If Jim Harbaugh does leave Michigan at the altar again, who might end up as the coach?  Here is a list of who Michigan will likely reach out to, who will not make the list, and even a couple out of the box ideas.

Home Run Hires 

  • Bob Stoops, Oklahoma – Second to only Harbaugh, Stoops would be a home run hire.  He has had a decade plus of success at Oklahoma, which is why he might be ready to leave.  The Sooners are good but not great, and both sides might think the grass is greener on the other side by making a change.  His name keeps coming up as a Plan B alternative to Harbaugh, so I think Michigan will at least pick up the phone.  I think Stoops would listen too.
  • Sean Payton, New Orleans Saints – Seems farfetched, and it probably is.  But Payton is a huge Michigan fan, as is his son. They’ve attended games at the Big House and the Final Four decked out in their Michigan gear.  I don’t think he’ll hang up on Michigan right away, but its doubtful he leaves a great NFL job to take the Michigan job.
  • Mark Richt, Georgia – Like Stoops, Richt has enjoyed great success at Georgia, though the highs haven’t been quite as high.  Several Georgia fans and donors would like to see him move on.  He’d be a great choice or Michigan – he’s accomplished and is well respected.  But unless Georgia forces him out, he’s unlikely to come.

Ground Rule Doubles 

  • David Shaw, Stanford – If you can’t get Jim Harbaugh, his protege might be the next best thing.  Shaw has kept the train chugging along in Palo Alto since Jim left, going 41-12 in the last four years.  He’s young, a great recruiter, and could handle the academic/athletic balance in Ann Arbor.  The only problem is that he’s a Stanford grad himself and might not be willing to leave his alma mater behind.
  • Pat Fitzgerald, Northwestern – Fitzgerald has been mentioned before, and though he hasn’t been a stellar coach at Northwestern, its still Northwestern.  He’s made them respectable, and could do more with more talent.  He was more attractive 4 years ago, but still should get a look. He may be happy to stay at Northwestern though.
  • Steve Addazio, Boston College – The former Temple coach and current Boston College coach seems to be on a lot of lists.  Perhaps because he works for potential permanent AD candidate Brad Bates.  Addazio has done “ok” at BC, but isn’t a proven champion.  He’d take the job for sure, just not sure Michigan would call him.
  • Butch Jones, Tennessee – The former CMU, Cincinnati and current Vol coach would be a pretty solid choice.  He has strong ties to the midwest, knows Michigan in particular, and though he hasn’t set the world on fire in Knoxville just yet, has been successful everywhere else he has been.
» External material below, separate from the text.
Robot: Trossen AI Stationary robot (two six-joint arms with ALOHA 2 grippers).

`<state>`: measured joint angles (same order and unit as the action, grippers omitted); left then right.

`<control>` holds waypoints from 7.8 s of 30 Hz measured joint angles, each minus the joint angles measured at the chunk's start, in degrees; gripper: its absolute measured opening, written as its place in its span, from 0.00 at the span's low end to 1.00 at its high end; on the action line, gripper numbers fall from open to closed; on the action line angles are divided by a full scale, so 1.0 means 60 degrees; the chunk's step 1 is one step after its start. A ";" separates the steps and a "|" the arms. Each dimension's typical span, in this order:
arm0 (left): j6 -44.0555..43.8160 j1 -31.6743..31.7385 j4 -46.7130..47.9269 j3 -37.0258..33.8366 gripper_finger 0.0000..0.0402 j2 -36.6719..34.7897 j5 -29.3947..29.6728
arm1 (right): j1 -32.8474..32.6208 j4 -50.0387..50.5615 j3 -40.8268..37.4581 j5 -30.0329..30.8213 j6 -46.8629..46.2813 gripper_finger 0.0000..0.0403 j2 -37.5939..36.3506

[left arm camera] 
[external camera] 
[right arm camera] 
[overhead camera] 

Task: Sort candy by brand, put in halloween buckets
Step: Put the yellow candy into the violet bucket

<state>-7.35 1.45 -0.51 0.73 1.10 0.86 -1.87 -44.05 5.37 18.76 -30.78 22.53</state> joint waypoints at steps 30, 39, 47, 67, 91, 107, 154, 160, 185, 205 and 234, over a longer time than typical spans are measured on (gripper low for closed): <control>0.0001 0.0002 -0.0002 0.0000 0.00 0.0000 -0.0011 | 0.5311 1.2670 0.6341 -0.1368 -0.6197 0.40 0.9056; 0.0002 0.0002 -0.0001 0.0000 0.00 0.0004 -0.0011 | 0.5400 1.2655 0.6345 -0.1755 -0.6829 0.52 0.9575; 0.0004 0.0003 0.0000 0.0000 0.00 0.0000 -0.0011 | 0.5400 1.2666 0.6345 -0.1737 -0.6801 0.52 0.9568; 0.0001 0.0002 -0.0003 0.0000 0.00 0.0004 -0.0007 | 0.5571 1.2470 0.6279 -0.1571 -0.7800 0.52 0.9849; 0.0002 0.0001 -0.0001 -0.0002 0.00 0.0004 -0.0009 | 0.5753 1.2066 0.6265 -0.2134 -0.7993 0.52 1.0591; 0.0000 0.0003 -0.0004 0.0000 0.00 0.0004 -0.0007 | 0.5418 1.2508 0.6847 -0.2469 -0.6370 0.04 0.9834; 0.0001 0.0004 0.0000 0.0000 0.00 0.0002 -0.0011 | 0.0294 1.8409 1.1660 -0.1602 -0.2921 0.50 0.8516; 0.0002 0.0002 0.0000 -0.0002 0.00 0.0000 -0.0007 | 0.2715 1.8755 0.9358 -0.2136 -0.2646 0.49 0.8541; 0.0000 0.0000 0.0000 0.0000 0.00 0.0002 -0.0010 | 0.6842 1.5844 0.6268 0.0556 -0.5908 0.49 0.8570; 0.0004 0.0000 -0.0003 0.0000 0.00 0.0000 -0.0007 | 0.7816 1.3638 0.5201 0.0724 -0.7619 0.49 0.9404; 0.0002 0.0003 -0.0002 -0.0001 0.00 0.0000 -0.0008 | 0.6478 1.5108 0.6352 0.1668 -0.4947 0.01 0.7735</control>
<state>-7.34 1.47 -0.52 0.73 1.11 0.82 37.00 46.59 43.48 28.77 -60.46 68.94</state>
He’ll likely make the short list, and Michigan could do worse.
  • Bret Bielema, Arkanasas – Bielema knows the Big Ten and was successful here.  But he just got to Arkansas – would he jump back to the Big Ten after enjoying SEC life?  Maybe.
  • Greg Schiano, Unemployed – Schiano almost got the job 7 years ago (and maybe even accepted before reneging), but wasn’t really in the  mix 4 years ago.  He’s a very good coach without a home right now.  He’s on the list, but probably a little farther down and is someone Michigan would consider after they’v exhausted other options.
  • Mark Stoops, Kentucky – Bob Stoops younger brother doesn’t bring as much acclaim, but he’s a proven coach with a reputation as a great recruiter.  He was a little more likely earlier this year before Kentucky lost 6 of their last 8, but he could very well be considered.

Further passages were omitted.